RECORDS SHOWN →
######
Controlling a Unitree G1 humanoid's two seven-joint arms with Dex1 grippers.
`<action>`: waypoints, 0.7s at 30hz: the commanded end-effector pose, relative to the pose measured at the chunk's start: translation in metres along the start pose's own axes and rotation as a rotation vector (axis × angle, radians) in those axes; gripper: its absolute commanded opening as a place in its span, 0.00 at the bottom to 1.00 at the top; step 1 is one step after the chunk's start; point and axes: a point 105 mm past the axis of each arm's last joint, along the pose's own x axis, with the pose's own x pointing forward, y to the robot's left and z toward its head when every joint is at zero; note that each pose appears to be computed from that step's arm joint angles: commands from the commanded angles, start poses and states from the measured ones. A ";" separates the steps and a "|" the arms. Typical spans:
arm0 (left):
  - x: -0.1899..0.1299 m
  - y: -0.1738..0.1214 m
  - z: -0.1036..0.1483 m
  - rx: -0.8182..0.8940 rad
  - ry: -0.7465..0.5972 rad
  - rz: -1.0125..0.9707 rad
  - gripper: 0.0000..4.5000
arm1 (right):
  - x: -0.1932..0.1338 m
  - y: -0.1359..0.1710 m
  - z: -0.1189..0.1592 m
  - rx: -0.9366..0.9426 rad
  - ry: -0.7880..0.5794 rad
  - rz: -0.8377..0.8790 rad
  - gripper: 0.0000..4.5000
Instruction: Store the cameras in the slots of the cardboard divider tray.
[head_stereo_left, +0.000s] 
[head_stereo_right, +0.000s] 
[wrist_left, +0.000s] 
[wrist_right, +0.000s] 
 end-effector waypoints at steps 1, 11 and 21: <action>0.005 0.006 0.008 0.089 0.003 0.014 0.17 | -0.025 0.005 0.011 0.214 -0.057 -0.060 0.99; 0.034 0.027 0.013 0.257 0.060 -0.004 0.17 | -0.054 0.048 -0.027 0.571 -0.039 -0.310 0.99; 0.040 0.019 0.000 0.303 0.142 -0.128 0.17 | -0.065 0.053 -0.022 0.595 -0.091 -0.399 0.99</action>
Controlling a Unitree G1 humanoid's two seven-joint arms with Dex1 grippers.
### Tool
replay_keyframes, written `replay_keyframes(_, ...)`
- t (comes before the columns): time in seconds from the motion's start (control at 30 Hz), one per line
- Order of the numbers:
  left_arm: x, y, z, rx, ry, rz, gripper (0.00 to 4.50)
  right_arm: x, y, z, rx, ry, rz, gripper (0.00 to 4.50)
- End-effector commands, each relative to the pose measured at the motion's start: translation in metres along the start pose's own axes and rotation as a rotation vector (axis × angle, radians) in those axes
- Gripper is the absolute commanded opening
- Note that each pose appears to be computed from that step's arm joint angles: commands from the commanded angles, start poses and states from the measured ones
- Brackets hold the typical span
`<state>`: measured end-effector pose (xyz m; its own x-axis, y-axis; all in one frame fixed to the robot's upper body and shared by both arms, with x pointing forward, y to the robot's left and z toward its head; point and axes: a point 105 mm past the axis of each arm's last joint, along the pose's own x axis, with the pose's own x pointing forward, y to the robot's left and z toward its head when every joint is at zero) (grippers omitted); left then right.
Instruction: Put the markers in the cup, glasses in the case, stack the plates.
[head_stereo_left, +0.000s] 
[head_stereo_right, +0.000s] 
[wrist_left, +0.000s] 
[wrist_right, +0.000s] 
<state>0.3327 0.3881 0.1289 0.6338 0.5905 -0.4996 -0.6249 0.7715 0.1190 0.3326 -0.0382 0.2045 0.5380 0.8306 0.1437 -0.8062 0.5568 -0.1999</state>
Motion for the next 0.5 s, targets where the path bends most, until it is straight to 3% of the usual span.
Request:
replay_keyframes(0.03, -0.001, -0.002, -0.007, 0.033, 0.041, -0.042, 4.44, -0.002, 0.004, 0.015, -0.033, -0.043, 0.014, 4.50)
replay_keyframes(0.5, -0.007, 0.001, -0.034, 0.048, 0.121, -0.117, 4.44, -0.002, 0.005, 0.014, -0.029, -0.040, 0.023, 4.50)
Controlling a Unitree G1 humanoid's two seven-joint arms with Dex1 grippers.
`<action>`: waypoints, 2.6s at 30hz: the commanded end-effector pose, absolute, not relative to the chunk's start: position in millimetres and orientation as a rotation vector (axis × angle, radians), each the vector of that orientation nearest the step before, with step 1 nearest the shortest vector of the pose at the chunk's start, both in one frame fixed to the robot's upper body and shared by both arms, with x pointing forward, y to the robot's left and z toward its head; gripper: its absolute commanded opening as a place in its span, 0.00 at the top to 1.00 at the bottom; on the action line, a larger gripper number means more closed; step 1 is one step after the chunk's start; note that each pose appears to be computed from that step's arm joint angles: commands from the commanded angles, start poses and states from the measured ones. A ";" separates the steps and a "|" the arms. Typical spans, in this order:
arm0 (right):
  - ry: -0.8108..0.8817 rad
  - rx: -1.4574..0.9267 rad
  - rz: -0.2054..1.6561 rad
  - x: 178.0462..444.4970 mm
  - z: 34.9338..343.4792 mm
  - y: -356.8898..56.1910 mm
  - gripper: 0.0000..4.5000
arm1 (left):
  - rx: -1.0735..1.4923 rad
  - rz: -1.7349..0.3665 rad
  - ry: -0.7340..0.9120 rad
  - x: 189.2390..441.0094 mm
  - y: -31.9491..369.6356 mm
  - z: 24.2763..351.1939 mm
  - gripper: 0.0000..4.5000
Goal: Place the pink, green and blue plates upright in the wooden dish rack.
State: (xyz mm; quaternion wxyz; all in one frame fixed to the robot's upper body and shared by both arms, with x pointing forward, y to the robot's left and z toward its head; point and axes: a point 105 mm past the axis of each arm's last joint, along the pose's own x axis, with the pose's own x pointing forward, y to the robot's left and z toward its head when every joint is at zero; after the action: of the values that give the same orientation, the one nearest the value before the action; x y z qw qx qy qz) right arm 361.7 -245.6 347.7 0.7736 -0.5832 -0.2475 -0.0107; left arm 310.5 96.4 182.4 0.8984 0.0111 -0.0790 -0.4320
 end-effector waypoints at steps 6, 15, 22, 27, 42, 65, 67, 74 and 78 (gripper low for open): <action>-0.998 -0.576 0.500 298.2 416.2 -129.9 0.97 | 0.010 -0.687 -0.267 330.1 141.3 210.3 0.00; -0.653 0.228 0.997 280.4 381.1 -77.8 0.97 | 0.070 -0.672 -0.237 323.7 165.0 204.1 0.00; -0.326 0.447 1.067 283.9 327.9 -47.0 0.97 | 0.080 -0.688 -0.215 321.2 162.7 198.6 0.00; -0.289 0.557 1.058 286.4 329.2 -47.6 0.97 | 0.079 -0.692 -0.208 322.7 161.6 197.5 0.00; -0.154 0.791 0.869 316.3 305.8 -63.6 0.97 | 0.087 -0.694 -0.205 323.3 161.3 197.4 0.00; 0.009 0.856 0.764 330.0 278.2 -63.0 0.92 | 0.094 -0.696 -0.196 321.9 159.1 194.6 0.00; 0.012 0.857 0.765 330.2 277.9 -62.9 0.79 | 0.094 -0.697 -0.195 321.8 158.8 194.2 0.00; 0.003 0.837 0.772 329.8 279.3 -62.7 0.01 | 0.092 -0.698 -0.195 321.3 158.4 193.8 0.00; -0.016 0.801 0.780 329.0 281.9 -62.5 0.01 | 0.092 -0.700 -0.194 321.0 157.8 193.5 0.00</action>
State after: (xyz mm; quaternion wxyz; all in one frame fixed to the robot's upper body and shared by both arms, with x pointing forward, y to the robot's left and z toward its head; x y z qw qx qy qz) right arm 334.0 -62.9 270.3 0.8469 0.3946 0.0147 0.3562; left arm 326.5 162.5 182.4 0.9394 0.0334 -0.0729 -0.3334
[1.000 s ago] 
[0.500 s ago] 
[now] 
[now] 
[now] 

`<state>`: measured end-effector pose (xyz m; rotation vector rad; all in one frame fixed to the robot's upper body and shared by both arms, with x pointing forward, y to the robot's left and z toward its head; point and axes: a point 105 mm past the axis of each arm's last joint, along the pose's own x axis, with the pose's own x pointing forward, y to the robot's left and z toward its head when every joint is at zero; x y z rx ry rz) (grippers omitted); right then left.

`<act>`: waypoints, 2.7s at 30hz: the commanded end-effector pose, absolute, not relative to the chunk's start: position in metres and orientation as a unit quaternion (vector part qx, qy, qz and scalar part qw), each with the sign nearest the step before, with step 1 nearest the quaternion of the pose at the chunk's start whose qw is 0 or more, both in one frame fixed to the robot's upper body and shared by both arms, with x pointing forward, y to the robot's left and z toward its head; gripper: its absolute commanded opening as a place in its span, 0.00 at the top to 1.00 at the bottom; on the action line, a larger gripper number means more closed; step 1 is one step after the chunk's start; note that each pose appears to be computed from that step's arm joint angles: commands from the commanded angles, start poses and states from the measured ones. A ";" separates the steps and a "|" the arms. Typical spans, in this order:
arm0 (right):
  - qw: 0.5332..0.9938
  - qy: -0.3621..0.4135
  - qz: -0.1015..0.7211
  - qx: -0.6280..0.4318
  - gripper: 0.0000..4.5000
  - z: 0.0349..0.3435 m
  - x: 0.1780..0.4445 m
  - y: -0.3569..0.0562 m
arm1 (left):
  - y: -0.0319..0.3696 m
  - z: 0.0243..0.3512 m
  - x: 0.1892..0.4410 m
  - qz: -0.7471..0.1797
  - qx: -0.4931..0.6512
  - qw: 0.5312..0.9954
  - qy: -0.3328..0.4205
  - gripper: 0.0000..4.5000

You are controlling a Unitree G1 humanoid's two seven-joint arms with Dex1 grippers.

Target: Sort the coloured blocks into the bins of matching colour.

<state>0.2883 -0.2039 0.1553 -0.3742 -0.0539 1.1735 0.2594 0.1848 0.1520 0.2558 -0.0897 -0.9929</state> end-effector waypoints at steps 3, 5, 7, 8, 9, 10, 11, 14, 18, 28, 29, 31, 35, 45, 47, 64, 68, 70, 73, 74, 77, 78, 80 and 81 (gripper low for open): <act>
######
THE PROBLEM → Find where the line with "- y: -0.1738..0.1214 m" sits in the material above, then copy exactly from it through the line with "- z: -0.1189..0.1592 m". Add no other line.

EXERCISE SOLUTION →
  - y: -0.1738..0.1214 m
  - z: -0.1036..0.1483 m
  - rx: -0.8182..0.8940 rad
  - ry: -0.7465..0.5972 rad
  - rz: -1.0125..0.9707 rad
  - gripper: 0.0000..4.5000
arm1 (right):
  - x: -0.1932..0.1338 m
  - y: -0.1359..0.1710 m
  - z: -0.1189..0.1592 m

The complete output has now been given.